Task prompt – Copy out the data exactly as it appears, without a single image.
########################################
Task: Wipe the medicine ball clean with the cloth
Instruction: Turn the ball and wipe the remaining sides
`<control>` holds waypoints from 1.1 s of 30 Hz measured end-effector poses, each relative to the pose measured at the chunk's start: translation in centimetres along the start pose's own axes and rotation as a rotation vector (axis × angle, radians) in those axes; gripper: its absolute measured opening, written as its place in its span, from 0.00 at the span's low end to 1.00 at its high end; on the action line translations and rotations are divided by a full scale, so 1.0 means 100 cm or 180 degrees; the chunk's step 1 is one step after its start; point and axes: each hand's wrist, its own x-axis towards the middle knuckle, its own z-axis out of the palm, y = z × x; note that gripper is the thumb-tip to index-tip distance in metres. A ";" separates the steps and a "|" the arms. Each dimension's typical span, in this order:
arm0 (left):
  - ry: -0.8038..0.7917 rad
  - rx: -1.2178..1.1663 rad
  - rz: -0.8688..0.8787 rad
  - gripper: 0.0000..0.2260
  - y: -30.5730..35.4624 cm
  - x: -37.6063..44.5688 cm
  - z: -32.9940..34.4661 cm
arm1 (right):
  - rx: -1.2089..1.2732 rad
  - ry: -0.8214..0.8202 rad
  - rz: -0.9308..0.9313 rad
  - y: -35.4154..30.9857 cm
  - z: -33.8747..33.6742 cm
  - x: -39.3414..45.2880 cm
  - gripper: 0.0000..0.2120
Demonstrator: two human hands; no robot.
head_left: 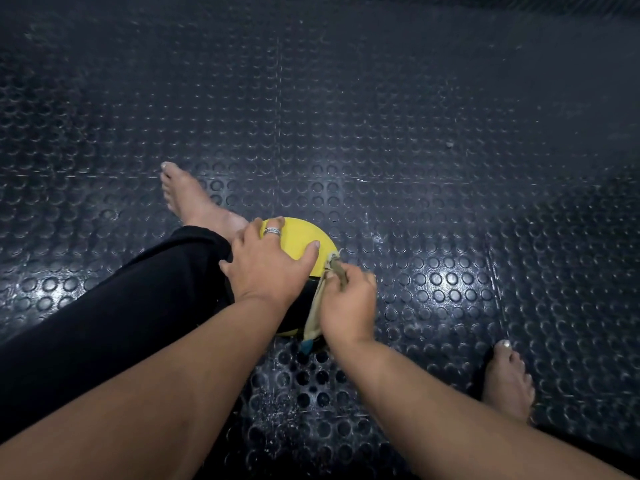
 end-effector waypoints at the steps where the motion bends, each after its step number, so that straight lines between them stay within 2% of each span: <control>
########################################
Completed task –
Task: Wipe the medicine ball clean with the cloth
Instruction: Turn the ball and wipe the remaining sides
`<control>` holds waypoints from 1.1 s of 30 Hz measured end-effector poses, each relative to the pose measured at the chunk's start: translation in centimetres along the start pose's own axes and rotation as a rotation vector (axis × angle, radians) in those axes; gripper: its absolute measured opening, written as its place in its span, from 0.00 at the span's low end to 1.00 at its high end; on the action line translations and rotations are divided by a full scale, so 1.0 means 100 cm or 180 degrees; the chunk's step 1 is one step after its start; point and axes: each hand's wrist, its own x-axis towards the middle knuckle, its own z-axis out of the palm, y = z × x; note that gripper is the thumb-tip to index-tip distance in metres. A ";" separates the steps and a "|" the arms. Each dimension's typical span, in this order:
arm0 (left):
  - ry: -0.8038..0.7917 rad
  - rx: -1.2178..1.1663 rad
  - rz: -0.8688..0.8787 rad
  - gripper: 0.0000..0.2260
  - y: -30.5730..35.4624 cm
  - x: -37.6063..44.5688 cm
  - z: -32.9940..34.4661 cm
arm1 (right):
  - rx: -1.2089..1.2732 rad
  - ry: -0.8214..0.8202 rad
  - rz: -0.9308..0.9313 rad
  - y: -35.4154..30.9857 cm
  - z: -33.8747..33.6742 cm
  - x: -39.3414..45.2880 cm
  - gripper: 0.0000..0.2120
Demonstrator: two human hands; no robot.
head_left: 
 end-effector waypoints at the steps where the motion bends, each after its step number, so that straight lines between them stay within 2% of each span: <control>

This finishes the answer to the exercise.